- _Task objective_
Transcribe every record exactly, omitting none.

___ Task input

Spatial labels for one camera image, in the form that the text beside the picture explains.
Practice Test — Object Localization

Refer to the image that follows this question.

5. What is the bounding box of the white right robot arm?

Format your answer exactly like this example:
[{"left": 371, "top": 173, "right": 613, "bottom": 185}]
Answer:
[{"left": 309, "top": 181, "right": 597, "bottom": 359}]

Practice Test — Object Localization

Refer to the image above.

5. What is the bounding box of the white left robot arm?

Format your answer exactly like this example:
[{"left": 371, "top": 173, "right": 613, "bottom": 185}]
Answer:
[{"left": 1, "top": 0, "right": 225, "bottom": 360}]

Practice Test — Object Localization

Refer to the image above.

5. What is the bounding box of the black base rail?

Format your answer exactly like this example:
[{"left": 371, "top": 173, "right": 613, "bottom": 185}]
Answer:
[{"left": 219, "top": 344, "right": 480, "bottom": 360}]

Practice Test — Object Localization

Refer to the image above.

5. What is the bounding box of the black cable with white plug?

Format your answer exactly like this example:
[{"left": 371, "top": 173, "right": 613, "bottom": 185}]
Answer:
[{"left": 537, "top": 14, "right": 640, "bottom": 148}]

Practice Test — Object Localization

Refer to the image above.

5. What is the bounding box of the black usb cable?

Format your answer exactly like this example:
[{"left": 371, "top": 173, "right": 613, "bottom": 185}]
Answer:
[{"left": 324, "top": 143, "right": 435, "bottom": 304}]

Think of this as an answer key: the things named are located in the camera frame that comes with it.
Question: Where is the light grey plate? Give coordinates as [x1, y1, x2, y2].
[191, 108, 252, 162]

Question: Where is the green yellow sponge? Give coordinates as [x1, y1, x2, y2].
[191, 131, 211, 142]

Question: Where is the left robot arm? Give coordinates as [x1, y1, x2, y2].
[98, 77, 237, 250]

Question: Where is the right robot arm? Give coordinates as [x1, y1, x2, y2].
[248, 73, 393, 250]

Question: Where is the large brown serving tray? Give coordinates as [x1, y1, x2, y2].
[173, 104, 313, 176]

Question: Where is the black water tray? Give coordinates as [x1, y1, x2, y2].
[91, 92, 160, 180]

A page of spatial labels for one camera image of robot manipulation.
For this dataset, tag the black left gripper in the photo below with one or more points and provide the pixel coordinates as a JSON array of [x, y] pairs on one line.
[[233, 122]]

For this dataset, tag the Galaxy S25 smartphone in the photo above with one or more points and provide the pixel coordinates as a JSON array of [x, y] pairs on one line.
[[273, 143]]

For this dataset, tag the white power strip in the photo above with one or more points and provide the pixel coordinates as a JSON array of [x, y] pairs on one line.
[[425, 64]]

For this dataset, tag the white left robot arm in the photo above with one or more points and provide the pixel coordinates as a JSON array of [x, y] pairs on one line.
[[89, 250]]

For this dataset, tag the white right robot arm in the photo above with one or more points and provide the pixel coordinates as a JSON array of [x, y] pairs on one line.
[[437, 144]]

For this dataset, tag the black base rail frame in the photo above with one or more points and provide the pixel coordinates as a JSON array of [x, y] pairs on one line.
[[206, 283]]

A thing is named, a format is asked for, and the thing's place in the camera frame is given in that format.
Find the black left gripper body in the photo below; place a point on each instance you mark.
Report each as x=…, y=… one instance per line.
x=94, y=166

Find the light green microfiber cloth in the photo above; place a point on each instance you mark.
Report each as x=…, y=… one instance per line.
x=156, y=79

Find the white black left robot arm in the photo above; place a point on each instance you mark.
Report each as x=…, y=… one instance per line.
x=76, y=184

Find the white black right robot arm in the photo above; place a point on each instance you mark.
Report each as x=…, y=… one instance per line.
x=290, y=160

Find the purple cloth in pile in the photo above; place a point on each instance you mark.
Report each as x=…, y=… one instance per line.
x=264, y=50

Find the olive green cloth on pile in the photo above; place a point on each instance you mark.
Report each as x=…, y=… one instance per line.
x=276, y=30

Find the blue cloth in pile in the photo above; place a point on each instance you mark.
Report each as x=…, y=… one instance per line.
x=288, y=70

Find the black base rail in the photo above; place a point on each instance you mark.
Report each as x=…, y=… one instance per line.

______

- _Response for this exercise_
Spatial labels for one camera image, in the form that the text beside the picture explains.
Practice Test — Object Localization

Refer to the image that follows this question.

5. What is the bounding box of the white right robot arm?

Format your answer exactly like this example:
[{"left": 371, "top": 173, "right": 613, "bottom": 185}]
Answer:
[{"left": 309, "top": 181, "right": 597, "bottom": 359}]

Practice Test — Object Localization

Refer to the image above.

5. What is the bounding box of the white left robot arm?

Format your answer exactly like this example:
[{"left": 371, "top": 173, "right": 613, "bottom": 185}]
Answer:
[{"left": 1, "top": 0, "right": 225, "bottom": 360}]

Practice Test — Object Localization

Refer to the image above.

5. What is the bounding box of the black base rail?

Format your answer exactly like this example:
[{"left": 371, "top": 173, "right": 613, "bottom": 185}]
Answer:
[{"left": 219, "top": 344, "right": 480, "bottom": 360}]

Practice Test — Object Localization

Refer to the image above.

5. What is the bounding box of the black cable with white plug?

Format your answer exactly like this example:
[{"left": 371, "top": 173, "right": 613, "bottom": 185}]
Answer:
[{"left": 537, "top": 14, "right": 640, "bottom": 148}]

Practice Test — Object Localization

Refer to the image above.

5. What is the bounding box of the black usb cable?

Format your answer exactly like this example:
[{"left": 371, "top": 173, "right": 613, "bottom": 185}]
Answer:
[{"left": 324, "top": 143, "right": 435, "bottom": 304}]

Think of this as an answer key: the things named are located in the camera frame that comes with it.
Question: Where is the light grey plate? Give coordinates as [x1, y1, x2, y2].
[191, 108, 252, 162]

Question: Where is the green yellow sponge? Give coordinates as [x1, y1, x2, y2].
[191, 131, 211, 142]

Question: Where is the left robot arm? Give coordinates as [x1, y1, x2, y2].
[98, 77, 237, 250]

Question: Where is the right robot arm? Give coordinates as [x1, y1, x2, y2].
[248, 73, 393, 250]

Question: Where is the large brown serving tray? Give coordinates as [x1, y1, x2, y2].
[173, 104, 313, 176]

Question: Where is the black water tray? Give coordinates as [x1, y1, x2, y2].
[91, 92, 160, 180]

A page of spatial labels for one camera image of robot manipulation.
For this dataset, tag the black left gripper in the photo below with one or more points and provide the pixel coordinates as a JSON array of [x, y] pairs on one line.
[[233, 122]]

For this dataset, tag the Galaxy S25 smartphone in the photo above with one or more points and provide the pixel coordinates as a JSON array of [x, y] pairs on one line.
[[273, 143]]

For this dataset, tag the white power strip in the photo above with one or more points and provide the pixel coordinates as a JSON array of [x, y] pairs on one line.
[[425, 64]]

For this dataset, tag the white left robot arm in the photo above with one or more points and provide the pixel coordinates as a JSON array of [x, y] pairs on one line.
[[89, 250]]

For this dataset, tag the white right robot arm in the photo above with one or more points and provide the pixel coordinates as a JSON array of [x, y] pairs on one line.
[[437, 144]]

For this dataset, tag the black base rail frame in the photo above with one or more points and provide the pixel coordinates as a JSON array of [x, y] pairs on one line.
[[206, 283]]

A thing is named, a format is asked for, and the thing's place in the camera frame is given in that format.
Find the black left gripper body in the photo below; place a point on each instance you mark.
Report each as x=…, y=… one instance per line.
x=94, y=166

Find the light green microfiber cloth in the photo above; place a point on each instance you mark.
Report each as x=…, y=… one instance per line.
x=156, y=79

Find the white black left robot arm in the photo above; place a point on each instance you mark.
Report each as x=…, y=… one instance per line.
x=76, y=184

Find the white black right robot arm in the photo above; place a point on each instance you mark.
Report each as x=…, y=… one instance per line.
x=290, y=160

Find the purple cloth in pile in the photo above; place a point on each instance you mark.
Report each as x=…, y=… one instance per line.
x=264, y=50

Find the olive green cloth on pile in the photo above; place a point on each instance you mark.
Report each as x=…, y=… one instance per line.
x=276, y=30

Find the blue cloth in pile in the photo above; place a point on each instance you mark.
Report each as x=…, y=… one instance per line.
x=288, y=70

Find the black base rail in the photo above; place a point on each instance you mark.
Report each as x=…, y=… one instance per line.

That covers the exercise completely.